* **Data segment**
***
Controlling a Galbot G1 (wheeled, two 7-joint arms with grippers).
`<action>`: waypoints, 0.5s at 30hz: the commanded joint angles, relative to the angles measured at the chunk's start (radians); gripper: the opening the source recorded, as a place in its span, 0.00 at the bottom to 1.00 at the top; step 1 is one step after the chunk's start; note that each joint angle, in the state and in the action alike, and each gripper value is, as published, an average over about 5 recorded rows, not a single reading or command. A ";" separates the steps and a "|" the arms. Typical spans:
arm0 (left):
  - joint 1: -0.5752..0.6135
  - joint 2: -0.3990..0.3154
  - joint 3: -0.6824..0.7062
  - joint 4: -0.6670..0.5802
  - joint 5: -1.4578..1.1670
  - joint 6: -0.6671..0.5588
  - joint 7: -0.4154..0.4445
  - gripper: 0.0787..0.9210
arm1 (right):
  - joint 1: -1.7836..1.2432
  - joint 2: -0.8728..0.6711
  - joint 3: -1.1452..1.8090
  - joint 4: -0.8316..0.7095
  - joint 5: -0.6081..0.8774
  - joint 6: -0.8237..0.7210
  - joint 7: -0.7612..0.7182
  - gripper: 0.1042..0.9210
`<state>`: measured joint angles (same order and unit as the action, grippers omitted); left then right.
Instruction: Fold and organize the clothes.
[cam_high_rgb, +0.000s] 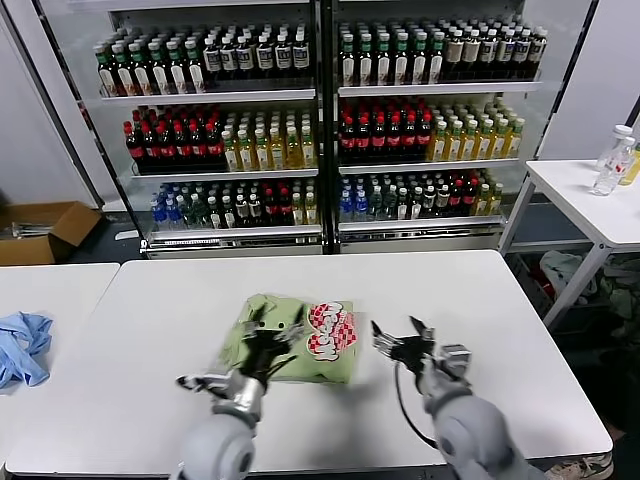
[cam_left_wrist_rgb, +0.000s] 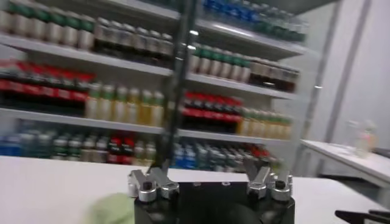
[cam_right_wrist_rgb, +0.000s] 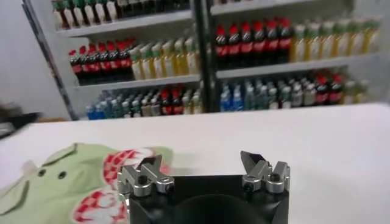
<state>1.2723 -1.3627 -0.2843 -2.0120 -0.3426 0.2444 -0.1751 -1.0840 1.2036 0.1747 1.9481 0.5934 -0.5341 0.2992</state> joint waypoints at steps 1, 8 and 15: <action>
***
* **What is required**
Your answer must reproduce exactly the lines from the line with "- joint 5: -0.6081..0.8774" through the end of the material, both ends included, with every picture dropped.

* **Completed task**
  - joint 5: -0.6081..0.8774
  - joint 6: -0.8237..0.7210
  - joint 7: -0.7612..0.7182
  - gripper: 0.1042..0.9210
`<state>`: measured joint angles (same order and unit as the action, grippers omitted); left then right.
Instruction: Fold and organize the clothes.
[cam_high_rgb, +0.000s] 
[cam_left_wrist_rgb, +0.000s] 
[cam_right_wrist_rgb, +0.000s] 
<state>1.2723 -1.3627 -0.2843 -2.0120 -0.3426 0.2444 -0.1751 -1.0840 1.2036 0.1747 1.9481 0.5934 -0.5341 0.2992</state> joint waypoints at steps 1, 8 and 15: <action>

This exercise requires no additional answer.